Translating another language is another puzzle but probably google translate has an API you can hit which would allow that to be implemented programmatically.
Here’s the Elderly paper translated to a raw txt format using Google tesseract
The txt file could be reformatted back to a pdf for easier reading and presumably a non-english paper could be translated sentence by sentence after parsing the text from the pdf.
This script below is pulled directly from the net, I just pasted in the name of the PDF and setup my Debian based OS to be able to run it.
# Import libraries
from PIL import Image
import pytesseract
import sys
from pdf2image import convert_from_path
import os
# Path of the pdf
PDF_file = "EDERY 1972.pdf"
'''
Part #1 : Converting PDF to images
'''
# Store all the pages of the PDF in a variable
pages = convert_from_path(PDF_file, 500)
# Counter to store images of each page of PDF to image
image_counter = 1
# Iterate through all the pages stored above
for page in pages:
# Declaring filename for each page of PDF as JPG
# For each page, filename will be:
# PDF page 1 -> page_1.jpg
# PDF page 2 -> page_2.jpg
# PDF page 3 -> page_3.jpg
# ....
# PDF page n -> page_n.jpg
filename = "page_"+str(image_counter)+".jpg"
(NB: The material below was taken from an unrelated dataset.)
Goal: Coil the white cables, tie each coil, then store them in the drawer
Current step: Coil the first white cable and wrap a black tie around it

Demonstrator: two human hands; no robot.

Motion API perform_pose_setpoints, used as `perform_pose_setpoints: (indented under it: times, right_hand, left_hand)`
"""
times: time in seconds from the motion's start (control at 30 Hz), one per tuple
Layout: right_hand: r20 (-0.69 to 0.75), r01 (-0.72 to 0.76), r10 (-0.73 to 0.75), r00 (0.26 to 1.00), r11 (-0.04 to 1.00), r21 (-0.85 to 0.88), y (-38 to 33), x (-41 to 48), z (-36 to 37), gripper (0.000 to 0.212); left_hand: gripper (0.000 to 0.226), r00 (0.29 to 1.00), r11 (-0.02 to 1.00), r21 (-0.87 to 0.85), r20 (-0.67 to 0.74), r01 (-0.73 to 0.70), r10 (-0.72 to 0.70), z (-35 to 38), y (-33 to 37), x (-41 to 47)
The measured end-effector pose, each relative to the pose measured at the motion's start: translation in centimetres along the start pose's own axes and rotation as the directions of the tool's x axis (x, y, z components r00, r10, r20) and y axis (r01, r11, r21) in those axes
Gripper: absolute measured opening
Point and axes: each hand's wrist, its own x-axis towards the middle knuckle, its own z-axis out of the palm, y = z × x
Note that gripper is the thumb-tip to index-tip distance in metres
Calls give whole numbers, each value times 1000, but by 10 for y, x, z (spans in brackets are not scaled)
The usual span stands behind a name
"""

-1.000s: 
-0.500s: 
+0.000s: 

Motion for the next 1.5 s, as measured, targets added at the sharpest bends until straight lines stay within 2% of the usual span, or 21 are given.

# Save the image of the page in system
page.save(filename, 'JPEG')
# Increment the counter to update filename
image_counter = image_counter + 1
'''
Part #2 - Recognizing text from the images using OCR
'''
# Variable to get count of total number of pages
filelimit = image_counter-1
# Creating a text file to write the output
outfile = "out_text.txt"
# Open the file in append mode so that
# All contents of all images are added to the same file
f = open(outfile, "a")
# Iterate from 1 to total number of pages
for i in range(1, filelimit + 1):
# Set filename to recognize text from
# Again, these files will be:
# page_1.jpg
# page_2.jpg
# ....
# page_n.jpg
filename = "page_"+str(i)+".jpg"
# Recognize the text as string in image using pytesserct
text = str(((pytesseract.image_to_string(Image.open(filename)))))
# The recognized text is stored in variable text
# Any string processing may be applied on text
# Here, basic formatting has been done:
# In many PDFs, at line ending, if a word can't
# be written fully, a 'hyphen' is added.
# The rest of the word is written in the next line
# Eg: This is a sample text this word here GeeksF-
# orGeeks is half on first line, remaining on next.
# To remove this, we replace every '-\n' to ''.
text = text.replace('-\n', '')
# Finally, write the processed text to the file.
f.write(text)
# Close the file after writing all the text.
f.close()
Deepl.com is the best translation engine I know off. Translates whole pdfs and word documents while keeping the formatting. A trial pro account does it all and they have an app. Specializing in European languages.
Sci-hub (https://sci-hub.se/DOI-HERE) typically has access to most papers. Sometimes very recent papers may not be accessible (like those published the same month as the sci-hub search). If it doesn’t have login credentials for specific journals, there are other ways to get the papers.
I read this paper in 2012 and have a copy in my drive. Unfortunately, it’s not super impressive.
The study @pdxcanna just asked for isn’t available on Sci-hub. Either it’s too new, or sci-hub doesn’t have the login credentials to access the journal.
So, in that case, a good trick is to search for the paper in Google Scholar, then click “All x downloads” to see every link in Google Scholar’s database. In many cases, one of those links will be or bring you to the full text.
Another thing to try is searching on ResearchGate and europepmc.org directly. Europe MC is an archive of life sciences journal literature; sometimes, they have full-text available.
Here is how I found that study for @pdxcanna using Google Scholar, which isn’t on Sci-hub right now:
1. Search on Google Scholar for the title for DOI. Then click on the “All x versions” link:
Also, in the case of the paper @pdxcanna asked for, the full-text link was on the PubMed link he shared. PubMed Central (PMC) by US NIH and other journal literature archive services (like Europe PMC, PLOS ONE, etc.) will often provide links to the free full-text of the paper:
Try sci-hub.st to find papers. If they don’t have it, you can request papers by providing them with link.
I usually upload my papers on researchgate. I hate the what these publishing companies do. They don’t pay anything to the researchers who does all the hard work. And then they sell that paper, making money off someone else’s work. I even get emails to review papers for free. And I’m like what are you guys doing then?